Gonji: Deathwind of Vedun: The Deathwind Trilogy, Book Three
Page 30
“What have I done?” Simon asked. “Tell me.”
Monetto shook his head weakly, a sob choking off any reply as he cradled Gerhard’s body now. His hands were smeared with the brilliant archer’s blood.
“Can we...get ’em rolling now?” Nick Nagy asked meekly.
Llorm dragoons splashed toward them from the east, arbalests clacking. A wagon driver screamed and leaped from his seat, falling into the street, clutching a steel-tipped bolt’s stole.
The dragoons slowed and fanned out to see the werewolf’s menacing turn, as it rose and began to snarl. Nagy ordered the Hussars to deploy for a skirmish.

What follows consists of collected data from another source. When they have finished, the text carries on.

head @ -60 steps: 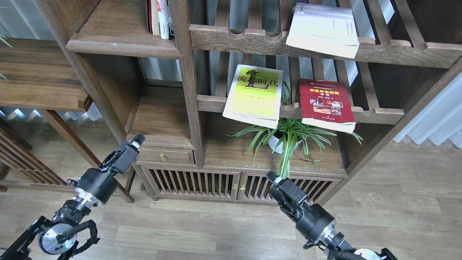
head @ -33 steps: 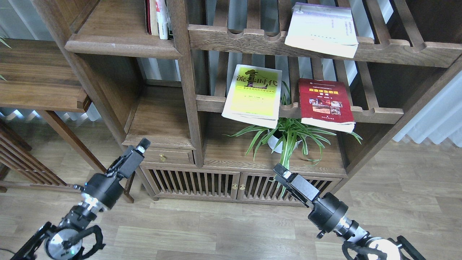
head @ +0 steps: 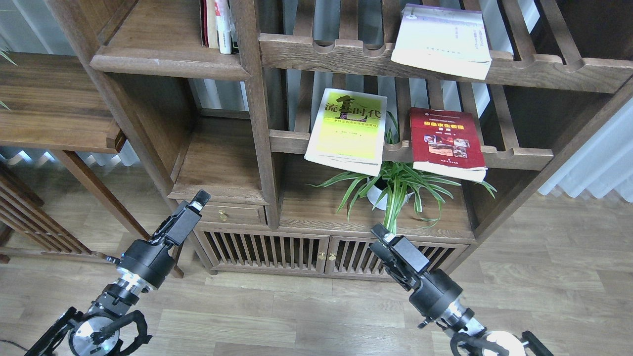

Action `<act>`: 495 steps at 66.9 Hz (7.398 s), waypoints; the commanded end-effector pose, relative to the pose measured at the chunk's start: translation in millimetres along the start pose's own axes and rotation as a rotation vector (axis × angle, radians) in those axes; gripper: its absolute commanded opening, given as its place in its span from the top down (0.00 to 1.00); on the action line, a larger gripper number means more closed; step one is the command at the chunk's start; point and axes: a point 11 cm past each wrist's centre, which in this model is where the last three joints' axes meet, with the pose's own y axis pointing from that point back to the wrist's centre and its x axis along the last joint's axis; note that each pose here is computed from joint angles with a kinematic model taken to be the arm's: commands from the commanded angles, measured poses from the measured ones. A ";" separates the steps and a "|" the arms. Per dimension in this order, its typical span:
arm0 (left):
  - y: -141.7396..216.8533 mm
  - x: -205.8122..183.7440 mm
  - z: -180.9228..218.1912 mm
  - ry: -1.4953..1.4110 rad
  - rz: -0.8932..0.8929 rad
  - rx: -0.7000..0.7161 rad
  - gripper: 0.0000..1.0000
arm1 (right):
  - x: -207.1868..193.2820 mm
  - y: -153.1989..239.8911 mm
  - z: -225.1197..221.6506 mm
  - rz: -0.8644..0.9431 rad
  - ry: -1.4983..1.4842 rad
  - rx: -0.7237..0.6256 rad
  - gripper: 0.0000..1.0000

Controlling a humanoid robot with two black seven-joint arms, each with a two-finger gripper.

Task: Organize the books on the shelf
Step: 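Reach the right gripper up toward the red book on the middle shelf, then grasp the red book with the right gripper and pull it off the shelf, then bring the red book down toward the left gripper, then grasp the red book with the left gripper, taking it from the right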

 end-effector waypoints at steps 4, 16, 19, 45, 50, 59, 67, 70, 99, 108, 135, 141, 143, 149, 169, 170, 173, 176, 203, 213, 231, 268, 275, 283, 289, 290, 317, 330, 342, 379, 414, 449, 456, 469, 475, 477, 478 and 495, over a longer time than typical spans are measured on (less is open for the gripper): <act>1.7 7.2 9.9 0.008 0.021 -0.028 0.00 | -3.9 -1.8 -1.9 -0.006 0.026 -0.026 0.01; 8.7 24.0 14.9 0.044 0.075 -0.058 0.00 | -11.6 -14.0 1.2 -0.042 0.014 -0.022 0.01; 10.0 27.1 15.5 0.057 0.085 -0.065 0.00 | -13.1 -18.8 2.7 -0.051 0.012 -0.023 0.01; 16.5 37.1 10.6 0.122 0.123 -0.088 0.00 | -20.9 -43.3 -0.2 -0.092 0.000 -0.008 0.01; 23.0 46.6 6.5 0.162 0.157 -0.093 0.00 | -27.0 -49.7 1.9 -0.117 -0.013 0.004 0.01; 24.4 54.8 10.3 0.206 0.183 -0.121 0.00 | -27.1 -48.4 -0.6 -0.128 -0.057 0.045 0.01; 27.4 60.5 16.2 0.201 0.198 -0.132 0.00 | -31.1 -47.2 -23.2 -0.161 -0.127 0.154 0.01; 28.8 61.6 17.3 0.198 0.201 -0.132 0.00 | -34.6 -46.1 -38.7 -0.176 -0.128 0.210 0.01; 30.9 63.2 20.5 0.194 0.205 -0.143 0.00 | -20.4 -41.6 -49.2 -0.133 -0.134 0.274 0.01; 37.2 71.1 41.4 0.186 0.225 -0.202 0.00 | -16.6 -44.1 -47.4 -0.108 -0.149 0.266 0.01; 45.9 78.2 57.0 0.186 0.248 -0.267 0.00 | -1.5 -59.4 -110.5 -0.053 -0.158 0.451 0.01; 45.7 78.0 56.4 0.186 0.247 -0.264 0.00 | 2.1 -57.4 -112.4 -0.041 -0.164 0.465 0.01; 45.7 78.0 56.4 0.186 0.247 -0.264 0.00 | 2.4 -55.8 -115.1 -0.042 -0.167 0.478 0.01; 45.7 78.0 56.4 0.186 0.247 -0.264 0.00 | 5.0 -49.7 -124.2 -0.036 -0.173 0.528 0.01; 45.9 78.1 56.9 0.186 0.248 -0.271 0.00 | 18.0 -47.7 -140.0 0.086 -0.217 0.628 0.02; 45.9 78.1 56.9 0.186 0.248 -0.271 0.00 | 17.8 -47.6 -141.0 0.088 -0.218 0.634 0.02; 45.9 78.1 56.9 0.186 0.248 -0.271 0.00 | 15.7 -48.0 -147.5 0.091 -0.221 0.658 0.04; 45.9 78.1 56.9 0.186 0.248 -0.271 0.00 | 14.6 -47.7 -153.5 0.100 -0.227 0.683 0.09; 46.3 78.5 58.3 0.186 0.249 -0.277 0.00 | 14.5 -42.4 -164.8 0.111 -0.237 0.765 0.64; 49.4 80.6 63.3 0.184 0.255 -0.294 0.00 | 14.8 -43.6 -162.2 0.110 -0.233 0.757 0.83; 54.7 85.0 63.4 0.201 0.271 -0.307 0.00 | 10.4 -41.6 -160.8 0.057 -0.218 0.761 0.95; 62.0 92.6 51.3 0.226 0.304 -0.289 0.00 | 70.4 123.3 -73.5 0.068 -0.590 1.094 0.96; 62.0 94.3 38.4 0.230 0.315 -0.246 0.00 | 81.7 130.4 -43.0 0.145 -0.618 1.051 0.96; 68.7 97.8 6.8 0.237 0.342 -0.136 0.00 | 85.9 119.6 -7.1 0.209 -0.635 0.914 0.95; 81.7 102.4 -5.9 0.217 0.362 -0.035 0.00 | 84.9 108.3 8.5 0.223 -0.636 0.837 0.95; 85.3 104.3 -7.6 0.215 0.368 -0.004 0.00 | 84.0 104.6 12.2 0.225 -0.629 0.811 0.95; 78.5 85.2 17.3 0.420 0.266 0.465 0.01 | 58.3 36.9 59.6 0.184 -0.400 0.237 0.95; 79.0 81.2 22.2 0.453 0.254 0.428 0.01 | 46.3 12.9 62.3 0.146 -0.268 0.063 0.96; 85.7 68.1 8.0 0.572 0.222 0.401 0.02 | 31.7 -6.5 103.3 0.094 -0.275 0.018 0.96; 88.6 38.5 -58.0 0.693 0.188 0.533 0.00 | 38.6 10.6 145.6 0.138 -0.298 -0.134 0.96; 83.7 23.8 -117.8 0.796 0.187 0.582 0.00 | 23.3 2.1 159.2 0.087 -0.330 -0.202 0.96; 65.2 9.3 -136.1 0.832 0.147 0.576 0.00 | 24.6 6.0 162.8 0.096 -0.336 -0.205 0.96; 69.8 13.9 -137.8 0.834 0.164 0.580 0.00 | 24.9 6.4 162.8 0.097 -0.335 -0.205 0.96; 68.0 9.8 -142.0 0.841 0.156 0.586 0.12 | 25.2 6.8 162.6 0.098 -0.336 -0.203 0.96; 68.6 9.2 -143.5 0.841 0.157 0.593 0.22 | 25.3 7.3 163.0 0.099 -0.337 -0.203 0.96; 68.3 8.9 -143.5 0.840 0.156 0.594 0.28 | 25.7 8.2 163.6 0.101 -0.339 -0.202 0.96; 68.9 8.9 -143.9 0.841 0.156 0.596 0.29 | 25.8 8.7 164.0 0.102 -0.340 -0.202 0.96; 68.1 9.6 -140.2 0.844 0.155 0.587 0.67 | 27.7 10.8 163.5 0.109 -0.343 -0.194 0.96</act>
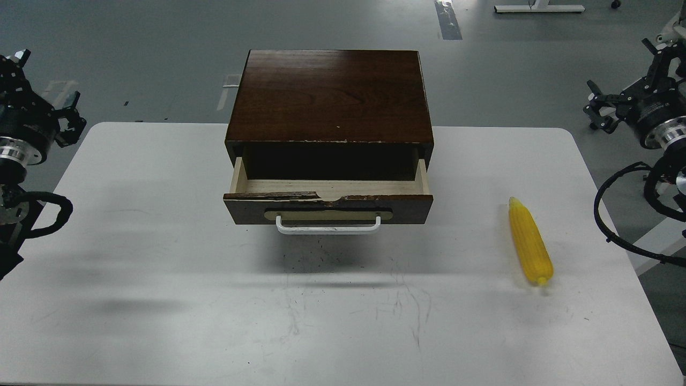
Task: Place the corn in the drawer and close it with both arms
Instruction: 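Move the right gripper toward the yellow corn cob on the table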
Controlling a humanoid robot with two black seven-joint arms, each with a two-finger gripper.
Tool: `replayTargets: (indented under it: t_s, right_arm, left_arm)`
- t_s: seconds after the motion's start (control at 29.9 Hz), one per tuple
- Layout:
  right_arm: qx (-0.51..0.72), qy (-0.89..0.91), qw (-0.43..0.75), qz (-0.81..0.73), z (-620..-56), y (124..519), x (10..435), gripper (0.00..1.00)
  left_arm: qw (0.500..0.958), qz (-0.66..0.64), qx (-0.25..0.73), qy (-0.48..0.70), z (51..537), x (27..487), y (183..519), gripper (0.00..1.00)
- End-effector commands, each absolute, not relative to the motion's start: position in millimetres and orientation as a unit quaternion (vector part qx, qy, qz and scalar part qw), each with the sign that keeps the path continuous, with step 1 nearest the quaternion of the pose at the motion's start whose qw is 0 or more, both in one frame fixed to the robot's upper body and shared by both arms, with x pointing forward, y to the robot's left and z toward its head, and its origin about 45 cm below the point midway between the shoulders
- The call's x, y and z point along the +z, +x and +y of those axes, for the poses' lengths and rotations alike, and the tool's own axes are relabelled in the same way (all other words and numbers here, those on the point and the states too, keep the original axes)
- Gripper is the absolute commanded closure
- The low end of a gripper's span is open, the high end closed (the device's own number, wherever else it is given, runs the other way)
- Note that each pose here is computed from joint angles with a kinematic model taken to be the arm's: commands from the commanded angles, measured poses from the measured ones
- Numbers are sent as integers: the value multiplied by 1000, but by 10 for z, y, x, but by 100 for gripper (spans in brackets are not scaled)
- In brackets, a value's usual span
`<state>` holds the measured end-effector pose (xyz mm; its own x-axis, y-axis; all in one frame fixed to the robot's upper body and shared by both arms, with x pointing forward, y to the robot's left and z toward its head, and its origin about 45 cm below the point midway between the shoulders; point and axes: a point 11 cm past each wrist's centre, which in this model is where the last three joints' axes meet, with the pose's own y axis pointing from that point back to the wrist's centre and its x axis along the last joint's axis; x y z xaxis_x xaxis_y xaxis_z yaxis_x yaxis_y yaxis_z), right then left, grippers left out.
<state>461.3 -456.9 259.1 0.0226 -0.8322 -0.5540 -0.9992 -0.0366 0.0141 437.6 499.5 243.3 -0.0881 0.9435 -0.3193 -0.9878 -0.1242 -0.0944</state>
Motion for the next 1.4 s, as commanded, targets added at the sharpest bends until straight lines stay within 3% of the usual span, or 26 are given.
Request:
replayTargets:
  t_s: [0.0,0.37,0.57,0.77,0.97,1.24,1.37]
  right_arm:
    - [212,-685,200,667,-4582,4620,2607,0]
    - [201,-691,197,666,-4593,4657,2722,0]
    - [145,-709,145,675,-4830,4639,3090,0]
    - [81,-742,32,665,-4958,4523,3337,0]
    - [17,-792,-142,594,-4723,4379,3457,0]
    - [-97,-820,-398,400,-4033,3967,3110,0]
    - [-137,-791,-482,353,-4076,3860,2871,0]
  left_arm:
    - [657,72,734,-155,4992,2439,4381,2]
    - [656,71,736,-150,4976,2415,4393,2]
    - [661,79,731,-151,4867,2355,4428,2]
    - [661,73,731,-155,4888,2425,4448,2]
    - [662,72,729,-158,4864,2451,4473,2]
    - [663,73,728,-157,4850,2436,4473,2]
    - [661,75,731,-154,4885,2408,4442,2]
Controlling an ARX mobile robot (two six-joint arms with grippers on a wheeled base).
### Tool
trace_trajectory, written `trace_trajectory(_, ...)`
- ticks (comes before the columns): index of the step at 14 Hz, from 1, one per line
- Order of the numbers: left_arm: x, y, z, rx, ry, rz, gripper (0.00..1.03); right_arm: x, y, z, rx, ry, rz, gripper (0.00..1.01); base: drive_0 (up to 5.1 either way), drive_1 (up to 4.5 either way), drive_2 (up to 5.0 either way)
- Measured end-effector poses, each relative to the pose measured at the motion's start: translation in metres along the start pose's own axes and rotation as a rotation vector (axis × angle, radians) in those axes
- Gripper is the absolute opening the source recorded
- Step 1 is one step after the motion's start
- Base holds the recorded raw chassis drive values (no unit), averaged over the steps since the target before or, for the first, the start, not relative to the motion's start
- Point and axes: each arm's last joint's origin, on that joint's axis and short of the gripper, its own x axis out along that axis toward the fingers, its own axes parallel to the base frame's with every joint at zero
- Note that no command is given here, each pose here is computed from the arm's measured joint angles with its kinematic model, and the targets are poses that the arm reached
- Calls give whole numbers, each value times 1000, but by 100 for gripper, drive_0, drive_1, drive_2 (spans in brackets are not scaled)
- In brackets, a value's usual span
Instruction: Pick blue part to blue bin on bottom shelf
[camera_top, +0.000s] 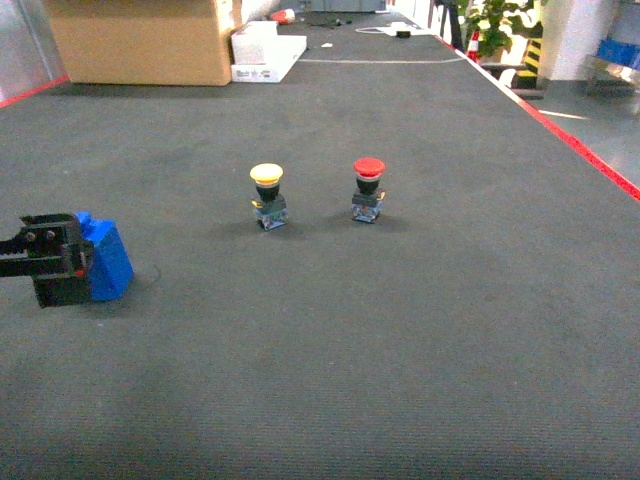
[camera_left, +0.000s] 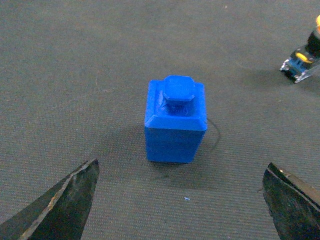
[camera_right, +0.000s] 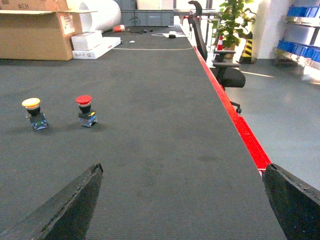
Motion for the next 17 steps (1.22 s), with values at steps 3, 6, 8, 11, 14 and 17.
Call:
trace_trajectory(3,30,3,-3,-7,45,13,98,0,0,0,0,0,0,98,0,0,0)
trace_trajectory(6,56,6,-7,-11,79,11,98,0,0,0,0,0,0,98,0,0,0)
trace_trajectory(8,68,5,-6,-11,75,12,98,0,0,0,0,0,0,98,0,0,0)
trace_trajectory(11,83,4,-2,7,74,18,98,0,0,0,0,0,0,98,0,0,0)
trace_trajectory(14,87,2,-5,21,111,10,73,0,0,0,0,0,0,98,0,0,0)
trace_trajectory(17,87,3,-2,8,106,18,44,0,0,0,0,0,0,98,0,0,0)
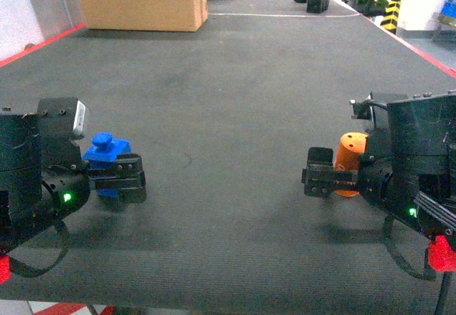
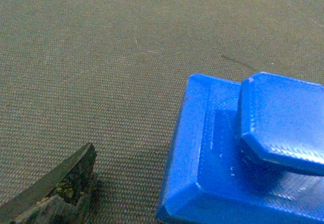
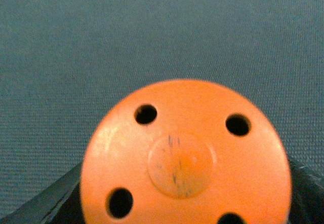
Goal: Sort blue parts and orange caps into right shelf containers
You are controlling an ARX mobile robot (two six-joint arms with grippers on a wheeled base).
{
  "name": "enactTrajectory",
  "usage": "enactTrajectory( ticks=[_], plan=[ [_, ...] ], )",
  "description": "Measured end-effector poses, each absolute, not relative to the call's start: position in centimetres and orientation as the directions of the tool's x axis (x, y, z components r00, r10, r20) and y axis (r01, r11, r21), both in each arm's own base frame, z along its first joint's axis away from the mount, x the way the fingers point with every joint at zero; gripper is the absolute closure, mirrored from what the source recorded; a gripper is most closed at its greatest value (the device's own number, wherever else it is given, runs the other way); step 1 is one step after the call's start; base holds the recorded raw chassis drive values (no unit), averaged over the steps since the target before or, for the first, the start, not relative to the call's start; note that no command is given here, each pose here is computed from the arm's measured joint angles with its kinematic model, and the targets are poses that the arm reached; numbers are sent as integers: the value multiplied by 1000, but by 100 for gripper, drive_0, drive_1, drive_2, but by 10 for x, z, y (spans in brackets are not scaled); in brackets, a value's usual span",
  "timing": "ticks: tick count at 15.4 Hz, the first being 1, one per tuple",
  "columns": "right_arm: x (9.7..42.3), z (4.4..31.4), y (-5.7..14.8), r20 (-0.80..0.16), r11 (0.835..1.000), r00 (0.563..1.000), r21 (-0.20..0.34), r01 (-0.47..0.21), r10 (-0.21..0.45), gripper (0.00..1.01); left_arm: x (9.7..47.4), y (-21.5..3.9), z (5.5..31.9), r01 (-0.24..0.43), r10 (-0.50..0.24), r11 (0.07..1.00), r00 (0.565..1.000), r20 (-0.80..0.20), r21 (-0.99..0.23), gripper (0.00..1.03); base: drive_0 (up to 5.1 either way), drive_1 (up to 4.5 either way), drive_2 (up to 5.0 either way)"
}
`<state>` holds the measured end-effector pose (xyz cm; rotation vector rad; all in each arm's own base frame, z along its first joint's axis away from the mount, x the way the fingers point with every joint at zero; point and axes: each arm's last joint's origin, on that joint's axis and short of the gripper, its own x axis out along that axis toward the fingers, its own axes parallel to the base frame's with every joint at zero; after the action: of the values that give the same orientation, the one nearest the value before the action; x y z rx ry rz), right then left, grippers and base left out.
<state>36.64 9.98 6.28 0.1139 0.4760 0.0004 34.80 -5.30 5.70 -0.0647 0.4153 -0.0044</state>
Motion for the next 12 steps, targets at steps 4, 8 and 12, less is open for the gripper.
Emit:
enactTrajectory(
  ticks=[4,8,12],
  plan=[
    [366,60,102,-455,993,890,116,19,36,47,350,-53,58,-16,-11,998,922,-386,-66,33,0,0,0],
    [364,60,101,-439,992,898,121,25,31,54,350,-53,56,-16,-12,998,924,-382,-69,59,0,0,0],
    [347,74,93,-399,990,917,136,27,30,54,336,-50,61,-20,-8,997,924,-382,-68,60,0,0,0]
  ],
)
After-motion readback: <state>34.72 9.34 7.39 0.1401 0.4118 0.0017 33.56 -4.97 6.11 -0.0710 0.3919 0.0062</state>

The Llorm column halted, watched with uncertainty how the werewolf ignored the citizens and now plainly stalked them and their frantic mounts. The creature scooped up a dead man’s blade in each taloned fist and loped in a crouch toward them, massive back muscles bunching with lethal promise. In the werewolf’s wake, the 1st Rumanian Hussars charged, and for the first time, the disciplined Llorm troops were seen to retreat, bewildered by the night’s events.
Monetto, kneeling beside Gerhard, observed the great golden man-wolf through puffy eyes. Wondered at the supernatural power that allowed it to keep pace with galloping steeds. In its ghastly, wounded state.
“How long can he live...?” he wondered aloud. “Shot through like that?”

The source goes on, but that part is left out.